Objective: To assess the influence of route of HIV exposure on the development of HIV-specific CD8 T-cell responses in exposed, uninfected (EU) individuals.
Design: Two groups of EU exposed to virus through either sexual or intravenous contact were studied. Group I included subjects (n = 20) who had unprotected sexual contact with known HIV-infected partners and no intravenous HIV exposure; Group II included individuals (n = 27) who had shared needles with HIV-infected partners and had no sexual exposure to this virus. Between-group comparisons were made for the proportion of responders, breadth, magnitude, and specificity of HIV-specific responses.
Methods: : The interferon-gamma ELISPOT assay was used to detect HIV-specific effector activity. Peripheral blood mononuclear cells (PBMC) from each subject were stimulated with a panel of HIV peptides restricted to the MHC class I alleles expressed by the individual.

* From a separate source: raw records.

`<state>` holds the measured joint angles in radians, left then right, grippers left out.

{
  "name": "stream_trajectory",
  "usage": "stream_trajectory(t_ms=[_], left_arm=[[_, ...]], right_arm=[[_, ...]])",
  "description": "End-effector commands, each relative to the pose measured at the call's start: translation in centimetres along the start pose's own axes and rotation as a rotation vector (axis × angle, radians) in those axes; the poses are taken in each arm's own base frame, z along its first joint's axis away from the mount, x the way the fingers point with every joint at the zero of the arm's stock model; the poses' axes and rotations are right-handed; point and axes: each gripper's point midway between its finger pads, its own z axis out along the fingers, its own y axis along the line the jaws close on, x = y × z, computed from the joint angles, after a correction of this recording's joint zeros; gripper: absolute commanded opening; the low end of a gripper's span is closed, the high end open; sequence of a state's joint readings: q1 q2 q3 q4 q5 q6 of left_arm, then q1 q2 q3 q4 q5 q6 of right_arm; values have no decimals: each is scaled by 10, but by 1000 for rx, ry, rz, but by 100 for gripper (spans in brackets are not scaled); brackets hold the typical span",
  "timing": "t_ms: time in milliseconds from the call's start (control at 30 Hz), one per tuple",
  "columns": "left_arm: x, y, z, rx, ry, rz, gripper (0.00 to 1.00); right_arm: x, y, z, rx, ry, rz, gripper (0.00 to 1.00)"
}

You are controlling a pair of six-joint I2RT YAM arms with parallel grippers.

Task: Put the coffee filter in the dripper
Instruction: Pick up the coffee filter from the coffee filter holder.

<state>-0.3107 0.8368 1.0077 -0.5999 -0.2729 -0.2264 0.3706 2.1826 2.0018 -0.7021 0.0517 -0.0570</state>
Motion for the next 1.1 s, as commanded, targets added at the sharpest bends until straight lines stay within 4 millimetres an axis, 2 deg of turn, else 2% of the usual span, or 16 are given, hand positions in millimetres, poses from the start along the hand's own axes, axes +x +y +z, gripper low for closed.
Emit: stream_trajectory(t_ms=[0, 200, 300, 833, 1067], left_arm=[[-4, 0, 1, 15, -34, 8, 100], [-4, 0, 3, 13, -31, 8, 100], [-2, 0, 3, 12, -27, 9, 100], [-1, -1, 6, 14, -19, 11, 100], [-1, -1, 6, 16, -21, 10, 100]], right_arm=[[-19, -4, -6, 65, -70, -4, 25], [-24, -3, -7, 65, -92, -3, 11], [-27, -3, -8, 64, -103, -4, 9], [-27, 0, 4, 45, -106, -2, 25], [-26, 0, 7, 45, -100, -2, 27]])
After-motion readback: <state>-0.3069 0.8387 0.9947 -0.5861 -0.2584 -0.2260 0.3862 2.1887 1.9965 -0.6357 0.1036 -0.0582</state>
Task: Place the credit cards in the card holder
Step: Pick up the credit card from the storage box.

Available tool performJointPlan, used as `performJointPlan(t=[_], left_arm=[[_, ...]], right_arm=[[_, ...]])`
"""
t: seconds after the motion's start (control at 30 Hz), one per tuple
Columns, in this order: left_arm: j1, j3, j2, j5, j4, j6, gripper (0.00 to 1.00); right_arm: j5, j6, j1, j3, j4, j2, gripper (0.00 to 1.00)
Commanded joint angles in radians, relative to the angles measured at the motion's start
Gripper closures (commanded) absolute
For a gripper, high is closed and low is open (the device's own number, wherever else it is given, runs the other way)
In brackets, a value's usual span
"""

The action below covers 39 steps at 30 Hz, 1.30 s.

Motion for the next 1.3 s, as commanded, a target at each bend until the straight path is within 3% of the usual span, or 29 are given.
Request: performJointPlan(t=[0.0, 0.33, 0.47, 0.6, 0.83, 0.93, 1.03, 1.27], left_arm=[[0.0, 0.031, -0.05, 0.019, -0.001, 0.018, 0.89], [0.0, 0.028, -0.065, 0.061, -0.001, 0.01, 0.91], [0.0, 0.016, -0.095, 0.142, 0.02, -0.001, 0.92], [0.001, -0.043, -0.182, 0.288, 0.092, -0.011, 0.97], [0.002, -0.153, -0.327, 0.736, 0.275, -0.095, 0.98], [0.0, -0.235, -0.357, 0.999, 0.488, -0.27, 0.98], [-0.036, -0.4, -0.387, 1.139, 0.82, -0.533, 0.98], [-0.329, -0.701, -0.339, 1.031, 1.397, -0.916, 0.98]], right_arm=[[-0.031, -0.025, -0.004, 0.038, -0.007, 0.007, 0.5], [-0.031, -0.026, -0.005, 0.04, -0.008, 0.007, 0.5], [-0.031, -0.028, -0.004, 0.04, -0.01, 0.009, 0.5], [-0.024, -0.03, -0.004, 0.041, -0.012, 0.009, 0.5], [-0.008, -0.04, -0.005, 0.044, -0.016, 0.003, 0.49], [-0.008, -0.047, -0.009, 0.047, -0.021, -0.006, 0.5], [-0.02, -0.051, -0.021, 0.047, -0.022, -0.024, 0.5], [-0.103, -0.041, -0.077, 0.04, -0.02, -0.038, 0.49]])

Results: A similar proportion of EU tested from each group (35.0% Group I versus 22.2% Group II) recognized at least one HIV peptide. Group I and II subjects recognized HIV peptides with a similar cumulative intensity of 130 +/- 67.5 and 182.9 +/- 184.2 spot forming cells/1 x 10 PBMC, respectively, and similar magnitude per stimulatory peptide of 82.7 and 78.4 SFC/1 x 10 PBMC, respectively. The proportion of stimulatory peptides derived from HIV Gag, reverse transcriptase, Env, and Nef was not significantly different between the two EU groups. HLA-A*0201 restricted HIV epitopes immunodominant in infected individuals are rarely stimulatory in EU subjects.
Conclusions: Both mucosal and parenteral exposure to HIV can elicit HIV-specific CD8 T-cell responses with similar characteristics.